I review new Business Opportunities for a living. My Consumer Product Development and Marketing Consulting company is littered with presentations, executive summaries, product prototypes, and business plans. It is a tribute to the ingenuity and creativity of the people that the desire to invent is so common. Unfortunately, very few of the projects we review will ever see a retail store shelf.

The reasons for this dismal project disappearance rate are vast and endless. However, there are some mistakes we see repeated time and time again when small businesses, entrepreneurs, and inventors seek to secure limited investment and product placement opportunities. Social networking sites are full of examples of innovators hurting their efforts and hard work because they don’t properly present their work.

The following are five of the most vivid and commonly repeated mistakes entrepreneurs make when approaching investors or potential project partners:

1. The website is live, but I don’t have a product yet!

This has become a thing of the past since setting up a website has become so easy. If you have a truly commercial product idea, but the idea is still just a concept, why would you telegraph the idea to competitors? There are corporate trolls who do nothing but search the internet for interesting ideas and products but with insufficient funds to scam. It pays to be a little paranoid. Having a website with nothing behind it is a sign that a non-professional is managing the project.

2. Declare a specific investment need before completing all due diligence!

When my Investment Banking and Venture Capital associates see a Business Plan that requests a specific, round-figure funding tranche, their hair stands on end. These round number requests always indicate a lack of depth in performing essential due diligence. I write business plans for my clients and I would never waste sources time by submitting a document that is not fully documented and backed up with assumptions that can be qualified, quantified and excitingly narrated.

3. I have been working on this project for 8 years!

Do not say more.
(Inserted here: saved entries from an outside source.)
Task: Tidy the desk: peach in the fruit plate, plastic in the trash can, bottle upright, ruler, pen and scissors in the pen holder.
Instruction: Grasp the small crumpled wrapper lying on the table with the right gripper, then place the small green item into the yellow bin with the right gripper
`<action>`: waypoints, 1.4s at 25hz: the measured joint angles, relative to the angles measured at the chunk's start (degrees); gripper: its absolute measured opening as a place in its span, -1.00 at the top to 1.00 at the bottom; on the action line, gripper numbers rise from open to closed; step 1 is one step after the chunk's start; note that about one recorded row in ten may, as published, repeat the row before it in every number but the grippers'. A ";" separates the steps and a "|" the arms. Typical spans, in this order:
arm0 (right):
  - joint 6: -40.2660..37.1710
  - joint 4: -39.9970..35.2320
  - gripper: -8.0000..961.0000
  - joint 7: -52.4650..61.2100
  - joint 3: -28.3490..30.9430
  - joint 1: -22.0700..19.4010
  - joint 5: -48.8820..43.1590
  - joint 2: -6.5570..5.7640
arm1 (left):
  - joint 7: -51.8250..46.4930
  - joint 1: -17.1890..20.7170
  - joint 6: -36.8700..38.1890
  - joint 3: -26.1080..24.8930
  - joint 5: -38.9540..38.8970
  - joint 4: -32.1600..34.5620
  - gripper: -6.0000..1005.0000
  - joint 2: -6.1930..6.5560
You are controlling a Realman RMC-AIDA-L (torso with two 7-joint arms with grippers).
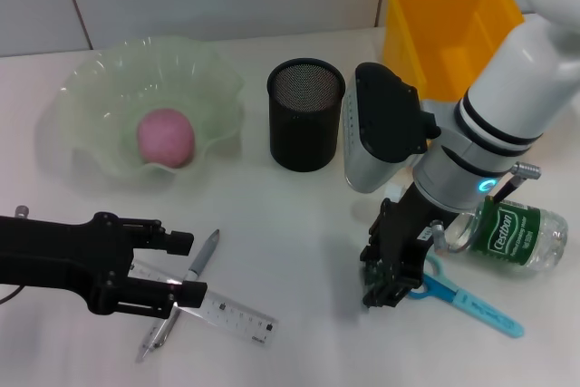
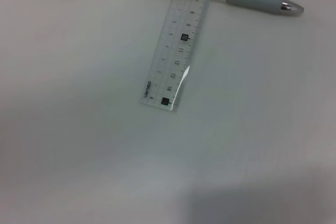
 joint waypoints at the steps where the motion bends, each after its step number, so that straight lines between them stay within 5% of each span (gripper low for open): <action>1: 0.10 0.09 -0.57 0.00 -0.03 0.06 -0.01 0.02 | -0.06 0.00 0.07 -0.02 -0.04 0.15 -0.55 -0.01; 11: 0.78 0.06 0.11 0.05 -0.70 0.31 -0.01 0.04 | -0.05 -0.13 0.22 -0.06 -0.07 0.42 -0.55 -0.01; 20: -2.10 -5.78 0.28 1.22 1.66 -0.68 1.39 -0.14 | 0.09 -0.25 0.22 -0.06 -0.07 0.46 -0.55 0.39; 28: -12.03 -21.55 0.36 1.44 17.87 -3.23 1.60 -0.47 | -0.03 -0.44 0.21 -0.06 -0.07 0.44 -0.55 0.58; 35: -12.36 -26.83 0.38 0.98 33.36 -3.61 1.12 -2.67 | -0.06 -0.45 0.21 -0.06 -0.06 0.43 -0.55 0.59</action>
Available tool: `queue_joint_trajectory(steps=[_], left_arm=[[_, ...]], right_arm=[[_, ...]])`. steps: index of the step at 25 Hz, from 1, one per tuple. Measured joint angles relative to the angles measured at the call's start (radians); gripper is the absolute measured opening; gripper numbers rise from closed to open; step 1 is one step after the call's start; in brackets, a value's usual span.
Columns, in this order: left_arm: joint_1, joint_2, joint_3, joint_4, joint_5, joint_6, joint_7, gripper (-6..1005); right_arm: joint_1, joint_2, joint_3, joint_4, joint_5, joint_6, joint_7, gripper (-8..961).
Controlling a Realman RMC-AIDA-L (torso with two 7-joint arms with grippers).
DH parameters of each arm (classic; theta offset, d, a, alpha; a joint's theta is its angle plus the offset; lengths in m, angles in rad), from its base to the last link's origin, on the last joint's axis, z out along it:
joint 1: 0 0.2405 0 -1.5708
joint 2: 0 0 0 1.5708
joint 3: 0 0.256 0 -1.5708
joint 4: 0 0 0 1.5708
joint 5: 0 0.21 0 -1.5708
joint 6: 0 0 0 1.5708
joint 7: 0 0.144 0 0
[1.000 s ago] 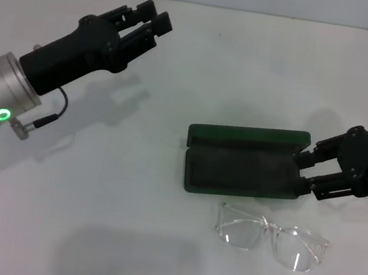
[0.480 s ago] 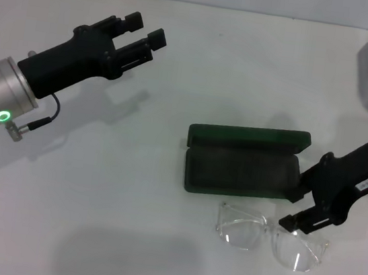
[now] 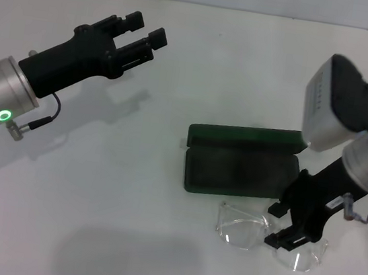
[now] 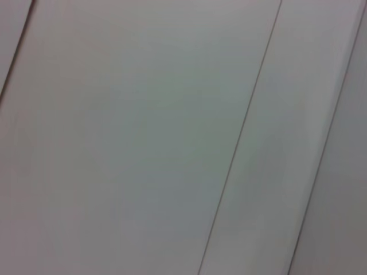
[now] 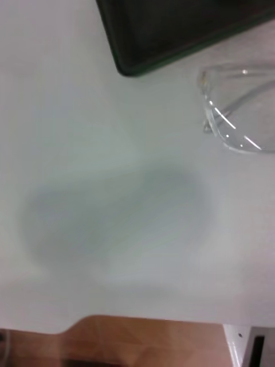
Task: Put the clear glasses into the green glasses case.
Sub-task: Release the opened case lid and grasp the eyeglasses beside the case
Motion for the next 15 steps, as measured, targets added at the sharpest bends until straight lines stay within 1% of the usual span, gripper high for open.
queue_joint_trajectory(steps=[5,15], left_arm=[[-0.001,0.000,0.000,0.000,0.000,0.000,0.001,684],[-0.004,-0.002,0.000,0.000,0.008,0.002,0.008,684]], right_arm=[[0.003,0.000,-0.075,-0.002,0.003,0.047,0.048,503],[0.004,-0.001,-0.102,-0.001,0.028,0.070,0.076,480]])
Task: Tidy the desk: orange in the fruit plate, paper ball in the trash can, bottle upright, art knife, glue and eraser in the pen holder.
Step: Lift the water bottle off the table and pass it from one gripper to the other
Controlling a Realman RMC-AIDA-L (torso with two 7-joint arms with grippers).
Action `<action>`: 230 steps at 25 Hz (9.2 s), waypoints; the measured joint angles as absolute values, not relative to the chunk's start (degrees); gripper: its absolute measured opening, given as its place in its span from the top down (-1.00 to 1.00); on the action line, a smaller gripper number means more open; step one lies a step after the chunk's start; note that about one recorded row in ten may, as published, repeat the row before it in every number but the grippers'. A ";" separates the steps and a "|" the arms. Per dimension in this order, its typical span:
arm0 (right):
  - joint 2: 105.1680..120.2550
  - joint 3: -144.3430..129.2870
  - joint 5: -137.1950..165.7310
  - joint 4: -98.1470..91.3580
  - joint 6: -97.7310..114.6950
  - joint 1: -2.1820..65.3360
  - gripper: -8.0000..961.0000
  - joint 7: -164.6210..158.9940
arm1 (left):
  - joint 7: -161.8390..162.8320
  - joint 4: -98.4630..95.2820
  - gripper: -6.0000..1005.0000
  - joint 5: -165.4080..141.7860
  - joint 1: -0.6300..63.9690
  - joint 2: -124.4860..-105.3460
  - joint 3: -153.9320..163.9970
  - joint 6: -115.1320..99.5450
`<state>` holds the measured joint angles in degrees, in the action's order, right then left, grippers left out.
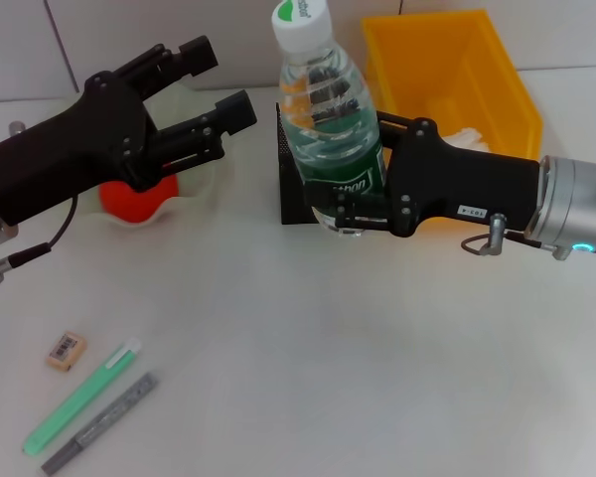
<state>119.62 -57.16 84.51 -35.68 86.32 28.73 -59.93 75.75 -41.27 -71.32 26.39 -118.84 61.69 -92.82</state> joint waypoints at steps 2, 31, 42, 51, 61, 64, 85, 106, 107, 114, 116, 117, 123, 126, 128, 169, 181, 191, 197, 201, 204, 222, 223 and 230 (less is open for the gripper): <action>119.62 -57.34 84.48 -35.68 86.22 28.78 -0.59 -59.93 | 75.52 -41.08 -0.69 -71.09 26.66 -118.88 61.70 -92.64; 119.69 -59.10 84.45 -35.69 84.79 30.17 -0.59 -60.14 | 73.57 -39.28 -0.69 -66.07 28.98 -119.08 67.80 -88.03; 119.78 -60.19 84.14 -35.55 84.08 30.23 -0.59 -60.14 | 73.29 -38.67 -0.69 -64.28 29.69 -119.09 67.98 -87.79; 119.80 -60.56 83.67 -35.41 83.98 30.23 -0.59 -60.04 | 72.77 -38.58 -0.69 -63.76 30.06 -119.09 69.28 -87.28; 119.80 -60.63 83.66 -34.98 83.98 30.23 -0.59 -59.99 | 72.77 -38.58 -0.69 -62.93 30.06 -119.09 69.95 -87.18; 119.80 -60.75 83.67 -34.89 83.99 30.23 -0.59 -59.98 | 72.77 -38.58 -0.69 -62.93 30.06 -119.09 69.96 -87.18; 119.80 -61.09 82.96 -35.17 84.21 30.23 -0.59 -60.04 | 72.11 -38.51 -0.69 -62.30 30.06 -119.15 71.03 -87.02; 119.80 -61.24 82.96 -35.22 84.14 30.23 -0.59 -60.28 | 72.07 -38.49 -0.69 -61.52 30.32 -119.18 71.36 -86.48; 119.80 -61.25 82.96 -35.25 84.13 30.23 -0.59 -60.27 | 72.07 -38.49 -0.69 -61.52 30.32 -119.18 71.36 -86.43; 119.80 -61.26 82.96 -35.29 84.10 30.23 -0.59 -60.28 | 72.07 -38.42 -0.69 -61.52 30.57 -119.18 71.36 -86.21; 119.80 -61.26 82.96 -35.33 84.10 30.23 -0.59 -60.28 | 72.07 -38.41 -0.69 -61.52 30.62 -119.18 71.36 -86.09; 119.80 -61.26 82.96 -35.33 84.10 30.23 -0.59 -60.28 | 72.04 -38.41 -0.69 -61.52 30.62 -119.18 71.38 -85.98; 119.80 -61.26 82.96 -35.34 84.10 30.23 -0.59 -60.32 | 71.28 -38.40 -0.69 -61.52 30.62 -119.18 71.49 -85.90; 119.80 -61.26 82.96 -35.33 84.11 30.30 -0.59 -60.35 | 70.73 -38.32 -0.28 -61.52 30.61 -119.18 71.78 -85.92; 119.77 -61.26 82.97 -35.34 84.11 30.38 -0.59 -60.36 | 70.70 -38.31 -0.21 -61.14 30.55 -119.18 71.99 -85.90; 119.65 -62.99 80.80 -34.79 82.31 30.81 -0.60 -60.53 | 68.31 -38.59 0.13 -58.26 30.58 -119.18 74.35 -86.19; 119.61 -66.38 80.58 -35.17 79.04 31.40 -0.60 -60.55 | 68.35 -38.63 0.13 -58.18 30.68 -119.18 74.48 -86.22; 119.71 -66.35 80.46 -35.24 78.84 31.32 -0.61 -60.44 | 68.38 -38.76 0.13 -57.95 30.84 -119.18 74.44 -85.99; 119.71 -66.36 80.46 -35.34 78.80 31.12 -0.61 -60.20 | 68.39 -38.76 0.13 -57.86 30.85 -119.18 74.44 -85.87; 119.71 -66.32 80.46 -35.33 78.69 30.98 -0.62 -60.13 | 68.38 -38.77 0.13 -57.76 30.86 -119.18 74.43 -85.79; 119.71 -66.29 80.48 -35.34 78.62 30.91 -0.64 -60.12 | 68.38 -38.79 0.13 -57.69 30.86 -119.18 74.43 -85.80; 119.70 -66.35 80.61 -36.14 80.34 30.01 -0.74 -60.40 | 68.38 -38.77 0.13 -57.76 30.64 -119.18 74.44 -86.15; 119.70 -66.35 80.61 -36.14 80.34 30.01 -0.74 -60.40 | 68.38 -38.77 0.13 -57.76 30.61 -119.18 74.44 -86.15; 119.70 -66.36 80.25 -37.80 81.12 28.00 -0.74 -60.77 | 68.37 -38.75 0.13 -57.83 30.51 -119.18 74.44 -86.10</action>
Successful entrepreneurs are doers. Unless you’re trying to cure breast cancer or put a mouse on Venus, long-running consumer product development is indicative of a lack of commitment. No one wants to get involved in a project that is going to wander, rudderless, and without the passion and drive necessary to achieve success.

4. I have a billion dollar idea and I have no money!

Many people dream of achieving success and enjoying the freedom and success that entrepreneurship can bring. If you have a really great concept or product, there are ways to push the idea forward. The comment of the “trillion dollar” idea is a “say” that you are dreaming and that it is not realistic. Many people have little or no money to invest. Just don’t start your dance card by telling the pretty girl that you’re broke.

5. Investors love my idea but won’t invest!

No, they don’t love your idea. Maybe they don’t love you. Many first-time entrepreneurs listen to what they want to hear. The search for resources is intense and incredibly competitive. Venture Capital, Investment Capital, Merchant Bankers, Angels, and Blind Pools consist of people who are successful and know potential success when they see it. If you have the right things, you will be recognized and supported, but it won’t be easy or simple.

We see these flaws displayed every day when we are approached by prospective employers. On social networking sites we see the same people continually stumbling around, blindly waiting for lightning to strike. Lightning strikes the earth every minute of every day. I have simply never been able to know exactly where and when the attack will occur so that I can pin it down.